- Assignment -
Report how many lines of the data below contain "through". Give nothing besides the number.

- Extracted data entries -
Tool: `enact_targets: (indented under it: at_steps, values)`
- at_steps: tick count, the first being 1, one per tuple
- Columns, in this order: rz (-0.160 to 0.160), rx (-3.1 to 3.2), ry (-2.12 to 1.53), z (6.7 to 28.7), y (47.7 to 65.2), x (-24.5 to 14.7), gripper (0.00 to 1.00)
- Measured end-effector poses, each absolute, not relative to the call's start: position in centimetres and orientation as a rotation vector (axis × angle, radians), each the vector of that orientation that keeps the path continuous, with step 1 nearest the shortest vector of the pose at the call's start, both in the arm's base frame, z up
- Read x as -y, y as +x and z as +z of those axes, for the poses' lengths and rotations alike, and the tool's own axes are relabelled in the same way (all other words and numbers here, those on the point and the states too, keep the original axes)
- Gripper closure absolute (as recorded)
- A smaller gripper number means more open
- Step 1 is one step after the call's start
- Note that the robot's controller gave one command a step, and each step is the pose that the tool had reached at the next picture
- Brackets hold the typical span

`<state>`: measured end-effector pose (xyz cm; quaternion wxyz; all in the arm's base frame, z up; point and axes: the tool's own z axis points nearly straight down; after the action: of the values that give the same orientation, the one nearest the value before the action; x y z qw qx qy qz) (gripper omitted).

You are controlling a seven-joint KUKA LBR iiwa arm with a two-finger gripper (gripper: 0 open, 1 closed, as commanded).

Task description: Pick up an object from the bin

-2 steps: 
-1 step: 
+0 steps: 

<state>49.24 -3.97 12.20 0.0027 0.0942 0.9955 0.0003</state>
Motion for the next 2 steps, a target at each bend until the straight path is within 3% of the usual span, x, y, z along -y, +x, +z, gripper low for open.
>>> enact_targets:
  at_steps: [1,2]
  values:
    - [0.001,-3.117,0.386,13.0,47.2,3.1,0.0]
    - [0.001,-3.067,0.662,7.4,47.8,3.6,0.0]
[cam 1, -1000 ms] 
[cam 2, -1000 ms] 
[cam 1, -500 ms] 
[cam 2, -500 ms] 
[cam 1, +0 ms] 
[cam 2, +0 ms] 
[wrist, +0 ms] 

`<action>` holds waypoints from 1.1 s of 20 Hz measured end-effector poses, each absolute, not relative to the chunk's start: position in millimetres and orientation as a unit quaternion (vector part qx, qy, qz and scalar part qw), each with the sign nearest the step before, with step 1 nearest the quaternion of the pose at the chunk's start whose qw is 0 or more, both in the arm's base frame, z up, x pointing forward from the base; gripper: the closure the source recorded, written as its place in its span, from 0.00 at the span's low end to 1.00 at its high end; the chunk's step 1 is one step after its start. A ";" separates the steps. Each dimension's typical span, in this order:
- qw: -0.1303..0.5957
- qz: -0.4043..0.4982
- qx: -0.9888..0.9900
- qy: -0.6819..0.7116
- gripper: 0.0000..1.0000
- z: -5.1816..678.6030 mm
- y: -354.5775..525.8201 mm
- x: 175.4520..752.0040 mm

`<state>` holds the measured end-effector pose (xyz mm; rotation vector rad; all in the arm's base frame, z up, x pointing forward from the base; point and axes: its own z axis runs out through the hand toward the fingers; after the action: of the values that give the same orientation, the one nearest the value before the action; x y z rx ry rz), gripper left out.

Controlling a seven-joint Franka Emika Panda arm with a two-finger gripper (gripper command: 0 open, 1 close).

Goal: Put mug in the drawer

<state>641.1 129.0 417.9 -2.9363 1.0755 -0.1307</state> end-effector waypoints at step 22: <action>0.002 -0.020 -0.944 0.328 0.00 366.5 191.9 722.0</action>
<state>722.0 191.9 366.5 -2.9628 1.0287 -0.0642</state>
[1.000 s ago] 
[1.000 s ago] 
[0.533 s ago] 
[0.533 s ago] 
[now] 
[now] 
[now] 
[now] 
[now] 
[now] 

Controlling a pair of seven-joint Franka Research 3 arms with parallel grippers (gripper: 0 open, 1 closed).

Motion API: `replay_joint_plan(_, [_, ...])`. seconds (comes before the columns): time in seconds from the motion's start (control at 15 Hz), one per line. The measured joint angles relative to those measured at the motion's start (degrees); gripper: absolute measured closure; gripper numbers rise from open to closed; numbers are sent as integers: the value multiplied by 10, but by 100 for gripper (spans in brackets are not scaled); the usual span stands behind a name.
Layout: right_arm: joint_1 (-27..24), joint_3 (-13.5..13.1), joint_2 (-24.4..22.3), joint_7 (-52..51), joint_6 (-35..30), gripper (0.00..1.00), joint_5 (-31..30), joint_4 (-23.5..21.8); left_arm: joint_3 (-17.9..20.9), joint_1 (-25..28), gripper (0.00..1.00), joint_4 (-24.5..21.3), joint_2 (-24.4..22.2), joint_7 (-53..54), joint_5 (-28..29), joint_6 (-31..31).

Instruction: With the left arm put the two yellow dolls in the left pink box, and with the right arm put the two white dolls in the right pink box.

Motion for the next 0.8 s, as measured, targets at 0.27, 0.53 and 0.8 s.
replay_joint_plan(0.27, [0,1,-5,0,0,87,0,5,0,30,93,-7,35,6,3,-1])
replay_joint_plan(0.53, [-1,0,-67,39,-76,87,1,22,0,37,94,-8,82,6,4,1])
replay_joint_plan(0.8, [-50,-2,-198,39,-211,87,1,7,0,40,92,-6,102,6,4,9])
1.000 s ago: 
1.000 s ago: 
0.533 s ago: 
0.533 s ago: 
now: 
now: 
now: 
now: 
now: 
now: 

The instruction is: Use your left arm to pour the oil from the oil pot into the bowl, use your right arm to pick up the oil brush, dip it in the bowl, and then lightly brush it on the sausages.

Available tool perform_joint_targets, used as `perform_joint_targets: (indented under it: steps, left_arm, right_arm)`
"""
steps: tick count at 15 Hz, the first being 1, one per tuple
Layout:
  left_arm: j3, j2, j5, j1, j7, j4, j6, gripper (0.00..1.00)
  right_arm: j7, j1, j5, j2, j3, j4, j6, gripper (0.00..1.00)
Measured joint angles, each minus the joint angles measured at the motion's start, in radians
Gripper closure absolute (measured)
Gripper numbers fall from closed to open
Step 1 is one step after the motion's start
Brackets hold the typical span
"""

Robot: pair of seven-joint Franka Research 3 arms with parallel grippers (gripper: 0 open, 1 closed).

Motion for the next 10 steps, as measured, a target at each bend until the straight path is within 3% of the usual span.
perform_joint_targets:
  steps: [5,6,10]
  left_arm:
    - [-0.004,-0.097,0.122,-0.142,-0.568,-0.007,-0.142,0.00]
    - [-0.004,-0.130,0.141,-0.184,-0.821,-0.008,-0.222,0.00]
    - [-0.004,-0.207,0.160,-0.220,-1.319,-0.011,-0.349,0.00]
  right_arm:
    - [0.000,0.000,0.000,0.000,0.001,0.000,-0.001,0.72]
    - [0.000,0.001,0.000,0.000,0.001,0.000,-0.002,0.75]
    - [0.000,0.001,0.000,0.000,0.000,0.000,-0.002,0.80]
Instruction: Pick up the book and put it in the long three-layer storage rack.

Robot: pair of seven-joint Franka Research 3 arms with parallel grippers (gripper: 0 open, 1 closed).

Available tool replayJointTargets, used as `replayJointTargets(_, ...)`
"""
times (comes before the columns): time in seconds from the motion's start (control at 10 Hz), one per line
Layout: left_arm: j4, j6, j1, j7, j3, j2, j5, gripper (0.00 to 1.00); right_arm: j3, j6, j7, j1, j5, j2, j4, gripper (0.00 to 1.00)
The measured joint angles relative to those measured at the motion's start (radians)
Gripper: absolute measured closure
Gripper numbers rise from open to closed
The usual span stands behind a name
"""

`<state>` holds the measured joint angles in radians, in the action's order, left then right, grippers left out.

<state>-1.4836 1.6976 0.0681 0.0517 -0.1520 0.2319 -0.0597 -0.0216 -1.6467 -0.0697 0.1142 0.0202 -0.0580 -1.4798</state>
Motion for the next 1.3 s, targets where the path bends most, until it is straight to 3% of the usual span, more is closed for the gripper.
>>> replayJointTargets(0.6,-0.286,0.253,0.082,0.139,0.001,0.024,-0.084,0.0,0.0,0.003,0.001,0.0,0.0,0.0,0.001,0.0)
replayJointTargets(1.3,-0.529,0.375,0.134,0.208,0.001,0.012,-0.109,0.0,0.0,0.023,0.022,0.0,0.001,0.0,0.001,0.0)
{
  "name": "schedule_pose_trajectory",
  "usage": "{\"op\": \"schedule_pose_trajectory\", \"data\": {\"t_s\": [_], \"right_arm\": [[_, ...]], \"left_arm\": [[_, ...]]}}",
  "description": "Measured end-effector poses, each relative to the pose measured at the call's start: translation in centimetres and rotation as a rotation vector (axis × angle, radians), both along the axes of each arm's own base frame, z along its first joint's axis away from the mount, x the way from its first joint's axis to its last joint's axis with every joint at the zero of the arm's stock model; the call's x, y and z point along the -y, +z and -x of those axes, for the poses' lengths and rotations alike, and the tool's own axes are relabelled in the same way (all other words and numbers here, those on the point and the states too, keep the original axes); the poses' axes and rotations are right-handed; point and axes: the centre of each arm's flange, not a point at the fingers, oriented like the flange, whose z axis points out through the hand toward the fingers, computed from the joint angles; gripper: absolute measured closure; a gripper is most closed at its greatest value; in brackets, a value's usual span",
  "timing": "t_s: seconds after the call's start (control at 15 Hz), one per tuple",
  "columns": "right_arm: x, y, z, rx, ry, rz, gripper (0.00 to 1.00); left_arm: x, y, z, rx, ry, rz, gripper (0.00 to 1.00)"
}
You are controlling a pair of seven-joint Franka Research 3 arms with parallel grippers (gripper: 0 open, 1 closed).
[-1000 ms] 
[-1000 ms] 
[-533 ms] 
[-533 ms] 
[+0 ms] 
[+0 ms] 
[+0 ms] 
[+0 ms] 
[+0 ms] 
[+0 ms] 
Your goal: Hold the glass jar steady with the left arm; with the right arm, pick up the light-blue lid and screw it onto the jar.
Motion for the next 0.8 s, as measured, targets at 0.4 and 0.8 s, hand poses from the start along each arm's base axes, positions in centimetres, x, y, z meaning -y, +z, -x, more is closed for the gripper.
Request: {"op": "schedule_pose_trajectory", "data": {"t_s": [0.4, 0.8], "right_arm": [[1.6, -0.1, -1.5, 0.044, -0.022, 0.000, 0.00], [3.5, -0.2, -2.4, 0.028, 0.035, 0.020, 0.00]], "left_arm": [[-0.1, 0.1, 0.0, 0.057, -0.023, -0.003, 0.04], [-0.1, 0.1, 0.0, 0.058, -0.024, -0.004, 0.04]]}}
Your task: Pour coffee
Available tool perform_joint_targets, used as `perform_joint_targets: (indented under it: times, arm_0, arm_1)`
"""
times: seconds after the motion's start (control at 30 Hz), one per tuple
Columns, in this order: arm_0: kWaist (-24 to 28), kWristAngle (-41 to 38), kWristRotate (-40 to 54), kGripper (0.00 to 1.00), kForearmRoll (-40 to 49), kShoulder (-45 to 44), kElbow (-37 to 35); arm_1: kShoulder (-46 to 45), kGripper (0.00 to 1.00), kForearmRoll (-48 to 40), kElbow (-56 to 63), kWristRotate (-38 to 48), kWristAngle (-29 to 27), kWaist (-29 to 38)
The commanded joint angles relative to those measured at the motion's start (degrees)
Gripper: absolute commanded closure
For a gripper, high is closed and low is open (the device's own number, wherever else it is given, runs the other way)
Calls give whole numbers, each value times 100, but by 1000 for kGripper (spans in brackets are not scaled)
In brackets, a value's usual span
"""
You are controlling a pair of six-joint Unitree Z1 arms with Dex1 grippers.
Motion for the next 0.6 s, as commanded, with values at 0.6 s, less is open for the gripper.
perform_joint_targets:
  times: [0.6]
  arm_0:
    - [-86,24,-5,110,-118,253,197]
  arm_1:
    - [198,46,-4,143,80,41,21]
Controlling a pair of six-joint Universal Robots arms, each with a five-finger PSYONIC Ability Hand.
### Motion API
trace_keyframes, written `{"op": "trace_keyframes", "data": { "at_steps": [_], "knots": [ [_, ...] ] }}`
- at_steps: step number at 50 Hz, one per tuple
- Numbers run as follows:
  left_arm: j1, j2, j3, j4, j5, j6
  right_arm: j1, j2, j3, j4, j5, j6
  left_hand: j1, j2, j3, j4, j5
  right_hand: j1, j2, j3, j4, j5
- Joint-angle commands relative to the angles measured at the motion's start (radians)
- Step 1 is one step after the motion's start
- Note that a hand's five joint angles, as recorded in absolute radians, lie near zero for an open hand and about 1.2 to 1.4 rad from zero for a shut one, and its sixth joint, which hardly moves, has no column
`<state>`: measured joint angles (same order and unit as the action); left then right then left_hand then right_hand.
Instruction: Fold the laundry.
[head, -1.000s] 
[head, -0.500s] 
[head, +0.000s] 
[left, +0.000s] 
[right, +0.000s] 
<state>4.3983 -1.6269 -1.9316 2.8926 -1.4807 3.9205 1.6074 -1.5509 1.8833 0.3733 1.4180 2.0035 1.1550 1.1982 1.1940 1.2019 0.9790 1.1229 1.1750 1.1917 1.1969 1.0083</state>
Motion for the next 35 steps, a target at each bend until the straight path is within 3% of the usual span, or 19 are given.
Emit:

- Completed exercise -
2